● WHAT YOU WILL DO
For this exercise, reproduce the entries below exactly, but only from the line containing "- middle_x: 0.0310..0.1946" through the line containing "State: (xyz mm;", both included.

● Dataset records
-*-*-
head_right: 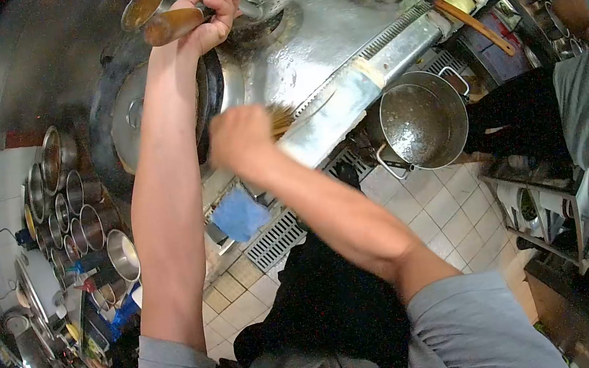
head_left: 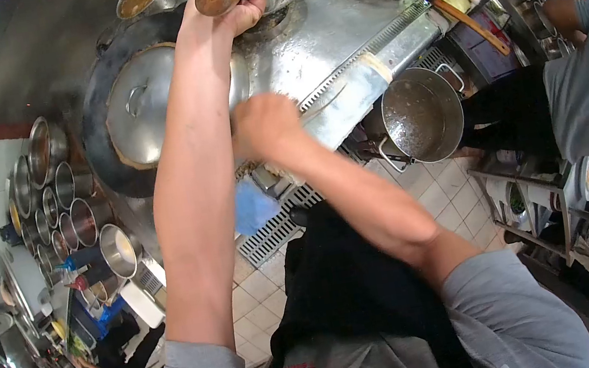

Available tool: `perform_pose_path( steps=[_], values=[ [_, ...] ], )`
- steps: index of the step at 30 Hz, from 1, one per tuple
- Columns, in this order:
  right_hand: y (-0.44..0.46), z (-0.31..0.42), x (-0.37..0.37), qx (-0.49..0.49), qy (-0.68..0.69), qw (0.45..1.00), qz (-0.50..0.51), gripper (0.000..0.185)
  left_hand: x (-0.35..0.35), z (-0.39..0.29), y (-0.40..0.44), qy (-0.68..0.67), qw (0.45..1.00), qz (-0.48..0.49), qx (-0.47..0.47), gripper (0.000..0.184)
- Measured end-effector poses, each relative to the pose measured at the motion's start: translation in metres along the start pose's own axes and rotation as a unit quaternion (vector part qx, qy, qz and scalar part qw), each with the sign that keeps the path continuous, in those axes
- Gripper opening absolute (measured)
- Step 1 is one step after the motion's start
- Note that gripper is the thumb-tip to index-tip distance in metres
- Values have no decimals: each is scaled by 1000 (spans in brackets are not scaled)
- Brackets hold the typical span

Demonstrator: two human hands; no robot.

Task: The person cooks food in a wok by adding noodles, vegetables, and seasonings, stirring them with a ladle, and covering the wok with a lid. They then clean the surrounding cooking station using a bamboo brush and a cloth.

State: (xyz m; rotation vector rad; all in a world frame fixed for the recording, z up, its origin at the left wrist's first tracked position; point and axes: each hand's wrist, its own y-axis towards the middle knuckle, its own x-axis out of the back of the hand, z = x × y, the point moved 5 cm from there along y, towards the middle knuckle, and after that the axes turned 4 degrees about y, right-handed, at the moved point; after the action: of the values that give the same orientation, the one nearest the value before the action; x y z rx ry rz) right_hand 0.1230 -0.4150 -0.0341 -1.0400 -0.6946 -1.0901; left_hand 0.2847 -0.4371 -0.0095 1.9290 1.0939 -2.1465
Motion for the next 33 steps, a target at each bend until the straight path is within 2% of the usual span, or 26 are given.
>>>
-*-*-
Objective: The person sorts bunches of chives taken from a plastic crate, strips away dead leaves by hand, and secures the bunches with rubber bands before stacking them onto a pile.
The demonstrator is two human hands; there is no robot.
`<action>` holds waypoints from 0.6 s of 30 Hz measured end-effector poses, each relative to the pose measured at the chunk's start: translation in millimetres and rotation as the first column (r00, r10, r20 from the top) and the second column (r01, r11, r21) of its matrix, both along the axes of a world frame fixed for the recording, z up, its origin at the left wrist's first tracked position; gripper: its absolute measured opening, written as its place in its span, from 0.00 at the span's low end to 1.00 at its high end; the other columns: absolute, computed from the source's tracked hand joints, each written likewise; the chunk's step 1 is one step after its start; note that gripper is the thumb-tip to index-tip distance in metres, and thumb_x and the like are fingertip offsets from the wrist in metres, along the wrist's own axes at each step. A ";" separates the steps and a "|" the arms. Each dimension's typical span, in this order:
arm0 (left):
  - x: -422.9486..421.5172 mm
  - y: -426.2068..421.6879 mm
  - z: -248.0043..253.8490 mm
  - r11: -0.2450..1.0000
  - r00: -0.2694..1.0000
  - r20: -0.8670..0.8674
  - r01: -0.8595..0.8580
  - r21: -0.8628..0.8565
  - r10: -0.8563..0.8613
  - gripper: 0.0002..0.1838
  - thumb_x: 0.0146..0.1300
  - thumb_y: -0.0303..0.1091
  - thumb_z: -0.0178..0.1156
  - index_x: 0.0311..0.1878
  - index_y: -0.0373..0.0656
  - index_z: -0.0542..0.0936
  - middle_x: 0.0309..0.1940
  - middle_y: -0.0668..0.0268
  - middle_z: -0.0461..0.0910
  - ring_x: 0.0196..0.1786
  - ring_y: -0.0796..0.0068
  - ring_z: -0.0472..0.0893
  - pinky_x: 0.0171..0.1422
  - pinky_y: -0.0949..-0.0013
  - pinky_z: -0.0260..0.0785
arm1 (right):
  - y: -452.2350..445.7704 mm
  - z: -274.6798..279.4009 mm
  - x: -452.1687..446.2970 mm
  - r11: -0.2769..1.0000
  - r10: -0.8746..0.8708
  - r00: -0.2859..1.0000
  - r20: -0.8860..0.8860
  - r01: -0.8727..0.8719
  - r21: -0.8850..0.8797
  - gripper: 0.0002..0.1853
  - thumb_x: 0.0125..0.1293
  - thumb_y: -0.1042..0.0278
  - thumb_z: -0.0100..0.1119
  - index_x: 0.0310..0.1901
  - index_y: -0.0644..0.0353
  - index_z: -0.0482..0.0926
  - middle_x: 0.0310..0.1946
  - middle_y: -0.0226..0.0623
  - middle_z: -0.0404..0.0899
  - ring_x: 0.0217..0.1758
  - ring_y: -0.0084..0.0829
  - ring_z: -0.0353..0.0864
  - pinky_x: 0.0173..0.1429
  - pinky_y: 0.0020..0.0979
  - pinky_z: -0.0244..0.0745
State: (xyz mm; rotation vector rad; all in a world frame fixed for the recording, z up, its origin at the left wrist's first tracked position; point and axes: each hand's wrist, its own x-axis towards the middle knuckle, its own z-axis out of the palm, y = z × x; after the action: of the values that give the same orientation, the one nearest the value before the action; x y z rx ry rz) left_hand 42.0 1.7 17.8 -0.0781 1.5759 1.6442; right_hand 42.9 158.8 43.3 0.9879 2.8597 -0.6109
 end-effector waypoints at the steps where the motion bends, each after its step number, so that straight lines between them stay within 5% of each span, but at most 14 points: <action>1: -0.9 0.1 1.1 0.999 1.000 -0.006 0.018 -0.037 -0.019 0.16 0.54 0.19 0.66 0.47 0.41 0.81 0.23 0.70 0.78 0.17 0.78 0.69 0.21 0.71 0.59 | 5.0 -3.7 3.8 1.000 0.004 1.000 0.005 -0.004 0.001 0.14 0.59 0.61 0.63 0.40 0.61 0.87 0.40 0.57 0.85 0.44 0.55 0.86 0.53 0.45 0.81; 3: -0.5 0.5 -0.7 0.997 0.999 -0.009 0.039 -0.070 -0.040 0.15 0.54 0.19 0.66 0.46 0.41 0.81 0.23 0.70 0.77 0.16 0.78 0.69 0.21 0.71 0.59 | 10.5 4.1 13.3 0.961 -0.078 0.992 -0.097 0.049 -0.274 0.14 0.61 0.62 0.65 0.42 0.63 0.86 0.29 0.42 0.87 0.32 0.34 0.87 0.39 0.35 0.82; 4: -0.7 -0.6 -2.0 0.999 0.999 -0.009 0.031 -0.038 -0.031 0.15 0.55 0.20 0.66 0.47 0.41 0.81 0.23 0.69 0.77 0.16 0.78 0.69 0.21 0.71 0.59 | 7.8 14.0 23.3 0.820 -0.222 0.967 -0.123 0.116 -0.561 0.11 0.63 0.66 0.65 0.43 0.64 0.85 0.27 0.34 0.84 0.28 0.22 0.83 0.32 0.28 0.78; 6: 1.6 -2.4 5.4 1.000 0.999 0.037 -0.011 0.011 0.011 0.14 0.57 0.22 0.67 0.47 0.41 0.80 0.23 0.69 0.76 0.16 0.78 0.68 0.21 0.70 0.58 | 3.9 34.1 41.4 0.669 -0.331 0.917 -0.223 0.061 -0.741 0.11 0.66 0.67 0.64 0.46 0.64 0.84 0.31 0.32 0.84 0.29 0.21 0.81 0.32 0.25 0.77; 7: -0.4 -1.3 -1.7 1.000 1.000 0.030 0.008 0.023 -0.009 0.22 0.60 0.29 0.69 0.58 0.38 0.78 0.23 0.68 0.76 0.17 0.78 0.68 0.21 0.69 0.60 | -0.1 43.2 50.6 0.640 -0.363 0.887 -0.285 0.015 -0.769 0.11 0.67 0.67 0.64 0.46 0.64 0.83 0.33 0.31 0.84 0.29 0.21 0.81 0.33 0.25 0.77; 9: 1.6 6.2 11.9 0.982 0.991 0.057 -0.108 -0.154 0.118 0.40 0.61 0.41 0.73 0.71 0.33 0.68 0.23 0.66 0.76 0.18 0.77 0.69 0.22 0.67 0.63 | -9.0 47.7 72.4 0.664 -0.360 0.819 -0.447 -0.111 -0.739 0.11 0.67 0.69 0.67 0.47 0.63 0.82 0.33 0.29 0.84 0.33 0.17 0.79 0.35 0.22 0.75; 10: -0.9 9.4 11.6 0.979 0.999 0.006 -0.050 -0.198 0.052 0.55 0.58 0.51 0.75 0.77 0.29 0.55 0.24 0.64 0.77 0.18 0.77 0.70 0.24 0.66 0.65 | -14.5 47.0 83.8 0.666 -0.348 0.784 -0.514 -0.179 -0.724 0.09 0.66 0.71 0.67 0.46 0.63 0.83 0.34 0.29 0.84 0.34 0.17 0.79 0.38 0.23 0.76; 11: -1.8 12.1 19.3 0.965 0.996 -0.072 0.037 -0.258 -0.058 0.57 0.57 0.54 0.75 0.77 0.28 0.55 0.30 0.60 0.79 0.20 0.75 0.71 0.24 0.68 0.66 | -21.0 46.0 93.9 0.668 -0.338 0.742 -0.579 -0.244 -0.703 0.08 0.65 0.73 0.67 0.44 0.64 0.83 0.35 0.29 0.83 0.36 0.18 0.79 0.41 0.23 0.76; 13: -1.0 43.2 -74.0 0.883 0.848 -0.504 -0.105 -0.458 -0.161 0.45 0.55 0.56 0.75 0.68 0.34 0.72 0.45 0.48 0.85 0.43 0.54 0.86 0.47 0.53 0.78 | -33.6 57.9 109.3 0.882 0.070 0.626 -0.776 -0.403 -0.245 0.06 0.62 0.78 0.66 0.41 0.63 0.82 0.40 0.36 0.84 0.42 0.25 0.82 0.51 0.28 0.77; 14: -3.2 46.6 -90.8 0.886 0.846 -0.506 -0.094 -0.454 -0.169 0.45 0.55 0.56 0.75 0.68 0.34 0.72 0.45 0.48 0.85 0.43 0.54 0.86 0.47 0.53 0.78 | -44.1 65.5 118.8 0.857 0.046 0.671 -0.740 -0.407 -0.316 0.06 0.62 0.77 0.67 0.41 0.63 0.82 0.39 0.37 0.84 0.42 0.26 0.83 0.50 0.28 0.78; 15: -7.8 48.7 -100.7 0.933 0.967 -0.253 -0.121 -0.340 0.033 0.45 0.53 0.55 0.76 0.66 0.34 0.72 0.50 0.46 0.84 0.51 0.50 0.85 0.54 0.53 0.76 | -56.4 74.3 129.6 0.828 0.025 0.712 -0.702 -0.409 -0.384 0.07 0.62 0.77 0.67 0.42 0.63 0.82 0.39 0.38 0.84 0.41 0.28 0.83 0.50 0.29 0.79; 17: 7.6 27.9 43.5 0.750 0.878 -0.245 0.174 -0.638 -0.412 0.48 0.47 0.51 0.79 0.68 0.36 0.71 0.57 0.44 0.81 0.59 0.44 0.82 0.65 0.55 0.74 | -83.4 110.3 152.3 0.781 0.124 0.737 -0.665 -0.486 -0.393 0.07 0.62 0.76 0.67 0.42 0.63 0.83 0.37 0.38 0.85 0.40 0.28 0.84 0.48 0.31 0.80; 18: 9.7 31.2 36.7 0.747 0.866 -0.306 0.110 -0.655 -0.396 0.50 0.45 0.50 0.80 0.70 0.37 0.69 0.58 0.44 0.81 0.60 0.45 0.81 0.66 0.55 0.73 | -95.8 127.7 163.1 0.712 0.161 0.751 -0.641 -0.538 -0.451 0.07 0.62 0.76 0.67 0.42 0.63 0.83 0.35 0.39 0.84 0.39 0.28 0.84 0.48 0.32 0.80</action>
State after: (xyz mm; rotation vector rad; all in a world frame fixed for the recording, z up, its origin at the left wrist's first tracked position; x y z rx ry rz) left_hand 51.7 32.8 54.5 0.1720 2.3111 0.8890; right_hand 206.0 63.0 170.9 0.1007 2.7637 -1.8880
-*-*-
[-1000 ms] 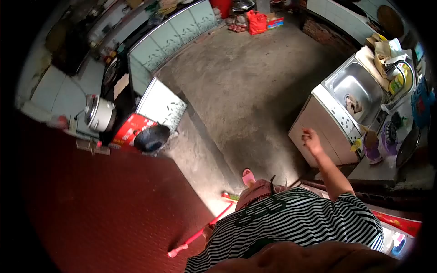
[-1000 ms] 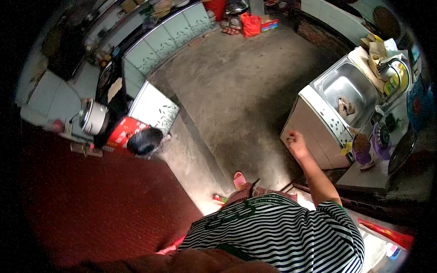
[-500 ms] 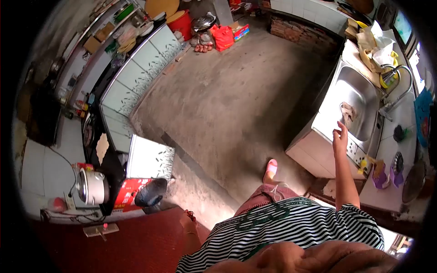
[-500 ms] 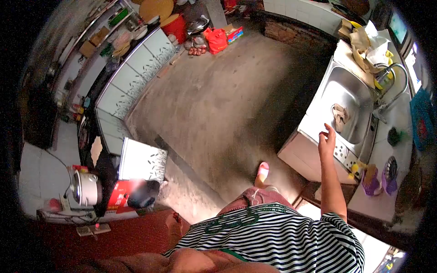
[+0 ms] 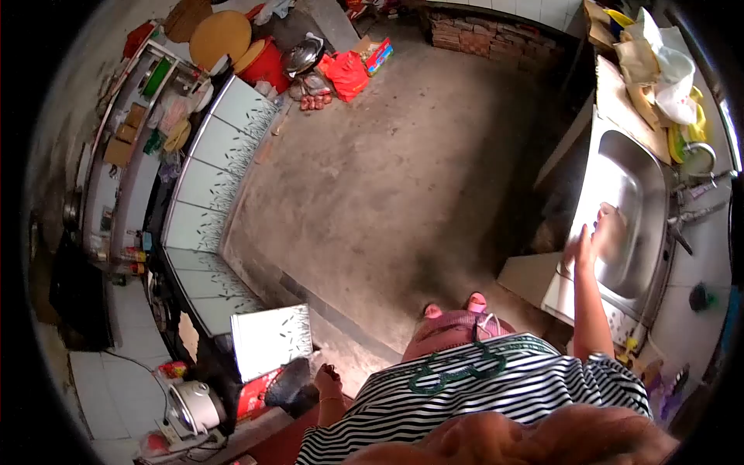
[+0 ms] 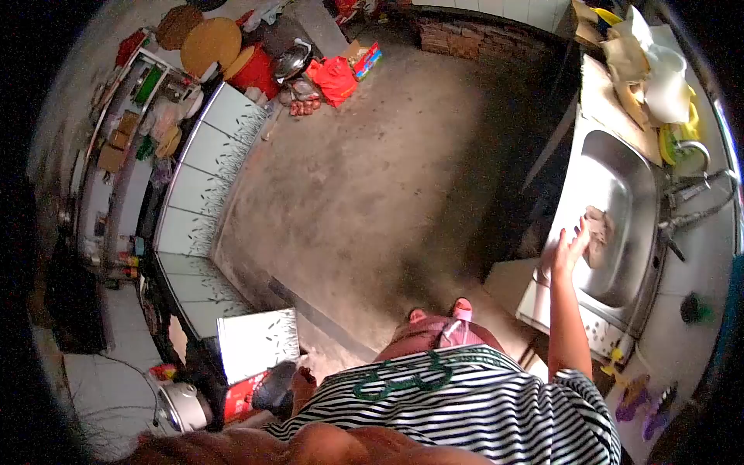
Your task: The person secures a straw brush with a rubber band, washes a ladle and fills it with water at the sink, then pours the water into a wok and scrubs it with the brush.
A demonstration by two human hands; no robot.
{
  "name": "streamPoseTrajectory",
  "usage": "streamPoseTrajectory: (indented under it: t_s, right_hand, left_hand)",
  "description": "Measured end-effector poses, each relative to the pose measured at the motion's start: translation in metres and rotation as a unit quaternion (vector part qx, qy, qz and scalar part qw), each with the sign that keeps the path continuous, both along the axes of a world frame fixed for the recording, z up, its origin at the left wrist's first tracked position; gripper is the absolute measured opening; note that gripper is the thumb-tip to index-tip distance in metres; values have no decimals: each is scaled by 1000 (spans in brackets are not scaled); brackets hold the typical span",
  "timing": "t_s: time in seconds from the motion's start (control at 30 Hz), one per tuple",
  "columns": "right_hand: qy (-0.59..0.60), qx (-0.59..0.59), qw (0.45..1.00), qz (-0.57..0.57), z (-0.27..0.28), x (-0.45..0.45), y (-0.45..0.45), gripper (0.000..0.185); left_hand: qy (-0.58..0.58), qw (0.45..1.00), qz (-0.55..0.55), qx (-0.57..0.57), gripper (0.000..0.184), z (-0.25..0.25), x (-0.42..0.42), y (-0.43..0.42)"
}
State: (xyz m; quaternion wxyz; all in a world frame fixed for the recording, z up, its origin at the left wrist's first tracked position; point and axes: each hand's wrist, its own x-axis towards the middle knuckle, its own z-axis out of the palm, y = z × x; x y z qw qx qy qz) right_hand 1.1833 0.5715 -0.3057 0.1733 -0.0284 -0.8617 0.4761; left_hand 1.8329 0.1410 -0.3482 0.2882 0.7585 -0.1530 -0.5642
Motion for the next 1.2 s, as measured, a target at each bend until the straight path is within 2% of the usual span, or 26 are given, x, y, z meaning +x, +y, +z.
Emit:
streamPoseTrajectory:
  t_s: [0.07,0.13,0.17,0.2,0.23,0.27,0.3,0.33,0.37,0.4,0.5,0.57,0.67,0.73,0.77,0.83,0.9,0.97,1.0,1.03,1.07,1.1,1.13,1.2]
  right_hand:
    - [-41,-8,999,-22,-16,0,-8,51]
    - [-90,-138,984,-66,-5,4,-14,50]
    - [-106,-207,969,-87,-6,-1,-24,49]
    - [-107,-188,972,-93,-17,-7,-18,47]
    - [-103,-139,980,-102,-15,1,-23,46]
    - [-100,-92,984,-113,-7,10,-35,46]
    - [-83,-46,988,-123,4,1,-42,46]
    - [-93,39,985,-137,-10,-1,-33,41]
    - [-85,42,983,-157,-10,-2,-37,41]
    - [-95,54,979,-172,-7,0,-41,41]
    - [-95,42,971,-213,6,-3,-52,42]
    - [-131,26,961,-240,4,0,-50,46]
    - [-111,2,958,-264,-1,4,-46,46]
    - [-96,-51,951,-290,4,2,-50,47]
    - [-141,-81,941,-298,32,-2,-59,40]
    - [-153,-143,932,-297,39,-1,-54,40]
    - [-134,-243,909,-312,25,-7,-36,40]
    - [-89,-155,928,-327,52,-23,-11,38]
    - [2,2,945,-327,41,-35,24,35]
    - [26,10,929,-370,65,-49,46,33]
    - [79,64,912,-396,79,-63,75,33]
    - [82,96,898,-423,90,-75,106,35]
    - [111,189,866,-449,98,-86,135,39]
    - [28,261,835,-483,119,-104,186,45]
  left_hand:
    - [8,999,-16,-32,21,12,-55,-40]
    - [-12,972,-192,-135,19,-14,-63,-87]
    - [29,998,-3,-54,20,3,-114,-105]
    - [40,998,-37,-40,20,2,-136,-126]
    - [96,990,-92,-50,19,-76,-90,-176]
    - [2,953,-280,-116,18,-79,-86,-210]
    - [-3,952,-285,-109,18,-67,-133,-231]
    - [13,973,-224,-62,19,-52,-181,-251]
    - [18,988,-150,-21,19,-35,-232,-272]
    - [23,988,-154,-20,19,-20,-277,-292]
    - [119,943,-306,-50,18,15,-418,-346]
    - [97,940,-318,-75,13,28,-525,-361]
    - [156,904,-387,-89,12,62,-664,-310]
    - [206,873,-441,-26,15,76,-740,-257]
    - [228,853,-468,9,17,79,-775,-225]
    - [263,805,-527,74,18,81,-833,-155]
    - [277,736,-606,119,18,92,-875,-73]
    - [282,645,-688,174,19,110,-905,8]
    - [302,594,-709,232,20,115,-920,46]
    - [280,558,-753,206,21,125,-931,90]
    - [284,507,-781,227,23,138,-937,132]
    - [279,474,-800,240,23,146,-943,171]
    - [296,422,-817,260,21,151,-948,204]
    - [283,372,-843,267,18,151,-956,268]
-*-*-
● REPLY TO THE TASK
  - middle_x: 0.0310..0.1946
  - middle_y: -0.0226..0.0623
  - middle_z: -0.0404..0.0899
  - ring_x: 0.0217..0.1758
  - ring_y: -0.0084..0.0829
  - ring_z: -0.0353..0.0864
  - pinky_x: 0.0173..0.1429
  - pinky_y: 0.0020..0.0979
  - pinky_z: -0.0244..0.0745
State: (xyz mm; rotation vector rad; all in a world frame fixed for the recording, z up, its origin at the left wrist's first tracked position; point and axes: each hand's wrist, its own x-axis towards the middle knuckle, its own z-axis out of the palm, y = z × x; after the action: of the values that give the same orientation, the one nearest the value before the action; x y z rx ry rz) left_hand 42.0 1.7 17.8 -0.0781 1.5759 1.6442; right_hand 42.9 158.8 43.3 0.9879 2.8597 -0.6109

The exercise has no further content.